Bennett: Each secular leader can choose to do what they wish with the money they raise from their auction. When the money is for charity, the auction page on Secular Backstage makes it very clear where the money goes. The absence of such charity information indicates the auction is not for charity. Some of the secular leaders who have used this service so far have chosen to indicate what the money will be used for. For example, one author mentioned that the money raised would be going to the promotion of his new book. When I financially support people in the secular movement, I want my money to be used for whatever helps them to continue doing what they are doing, whether that be paying taxes or taking their family on a well-needed vacation.
TheHumanist.com: You offer suggestions on the Secular Backstage website for activities bidders might propose to secular leaders whose time they purchase, including dinner, drinks, a walk, or a “private reception.” Do you worry that some bidders may mistake the nature of the interaction and see it as a date situation?
Bennett: I was thinking of creating a disclaimer for the homepage to make that part perfectly clear. It is generally not a good idea to assume common sense is common.

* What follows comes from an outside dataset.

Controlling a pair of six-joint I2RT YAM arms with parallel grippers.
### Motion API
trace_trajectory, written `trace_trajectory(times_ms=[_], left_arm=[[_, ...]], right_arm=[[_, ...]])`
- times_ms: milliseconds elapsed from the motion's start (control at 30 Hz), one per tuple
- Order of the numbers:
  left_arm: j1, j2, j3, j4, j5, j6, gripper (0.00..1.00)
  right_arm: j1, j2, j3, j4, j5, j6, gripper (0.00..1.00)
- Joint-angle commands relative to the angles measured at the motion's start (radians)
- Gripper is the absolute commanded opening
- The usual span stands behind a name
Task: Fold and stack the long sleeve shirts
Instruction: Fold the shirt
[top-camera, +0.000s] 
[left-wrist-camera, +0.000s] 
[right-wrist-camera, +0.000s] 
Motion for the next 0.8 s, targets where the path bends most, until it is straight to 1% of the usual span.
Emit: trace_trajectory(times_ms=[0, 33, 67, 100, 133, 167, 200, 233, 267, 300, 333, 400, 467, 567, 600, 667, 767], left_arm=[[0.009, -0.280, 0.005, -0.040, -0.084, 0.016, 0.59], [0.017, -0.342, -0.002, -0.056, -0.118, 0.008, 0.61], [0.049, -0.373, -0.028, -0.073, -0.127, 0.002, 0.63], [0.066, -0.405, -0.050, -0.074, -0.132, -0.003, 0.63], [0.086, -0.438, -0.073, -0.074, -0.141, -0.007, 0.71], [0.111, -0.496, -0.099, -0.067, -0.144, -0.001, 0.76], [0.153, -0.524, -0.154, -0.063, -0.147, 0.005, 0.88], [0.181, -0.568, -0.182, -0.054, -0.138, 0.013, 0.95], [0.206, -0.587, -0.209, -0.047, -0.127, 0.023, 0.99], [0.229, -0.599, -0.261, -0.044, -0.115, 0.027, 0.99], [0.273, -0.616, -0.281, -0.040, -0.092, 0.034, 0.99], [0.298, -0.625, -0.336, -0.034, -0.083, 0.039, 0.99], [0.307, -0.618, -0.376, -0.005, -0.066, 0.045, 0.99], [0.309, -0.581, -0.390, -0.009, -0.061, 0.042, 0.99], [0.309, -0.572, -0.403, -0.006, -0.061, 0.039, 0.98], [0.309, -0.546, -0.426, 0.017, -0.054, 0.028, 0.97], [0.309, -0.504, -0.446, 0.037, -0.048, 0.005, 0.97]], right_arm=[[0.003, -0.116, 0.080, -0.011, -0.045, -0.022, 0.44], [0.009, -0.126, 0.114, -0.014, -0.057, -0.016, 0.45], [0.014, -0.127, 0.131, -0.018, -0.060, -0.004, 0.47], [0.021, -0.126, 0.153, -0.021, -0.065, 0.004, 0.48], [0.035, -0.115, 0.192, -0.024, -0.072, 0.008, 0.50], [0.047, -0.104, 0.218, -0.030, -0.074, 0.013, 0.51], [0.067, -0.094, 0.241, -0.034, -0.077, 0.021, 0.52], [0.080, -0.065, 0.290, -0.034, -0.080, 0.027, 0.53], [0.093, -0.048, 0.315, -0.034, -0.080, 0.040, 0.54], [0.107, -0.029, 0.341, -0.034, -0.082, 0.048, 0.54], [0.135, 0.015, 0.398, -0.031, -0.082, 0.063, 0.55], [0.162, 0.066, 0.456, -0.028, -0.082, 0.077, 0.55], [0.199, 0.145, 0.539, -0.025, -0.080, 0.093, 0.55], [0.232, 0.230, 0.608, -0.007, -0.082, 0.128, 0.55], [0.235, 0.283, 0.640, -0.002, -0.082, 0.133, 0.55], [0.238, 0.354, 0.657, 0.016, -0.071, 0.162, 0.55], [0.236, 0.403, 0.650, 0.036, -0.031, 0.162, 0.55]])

TheHumanist.com: Who would you most like to buy personal time with, and what would you choose to do with him or her?
Bennett: As the host of the Humanist Hour, I have the wonderful privilege of conversing with some amazing people—and not small talk, but some deep and intellectually stimulating conversations. Secular Backstage is a way for people to have a taste of this same privilege I enjoy without having to host a weekly show. Ricky Gervais would be top on my list to have dinner with. Everyone in my family is a big fan of Gervais, so I would bid on behalf of myself and my family. That would be one amazing dinner.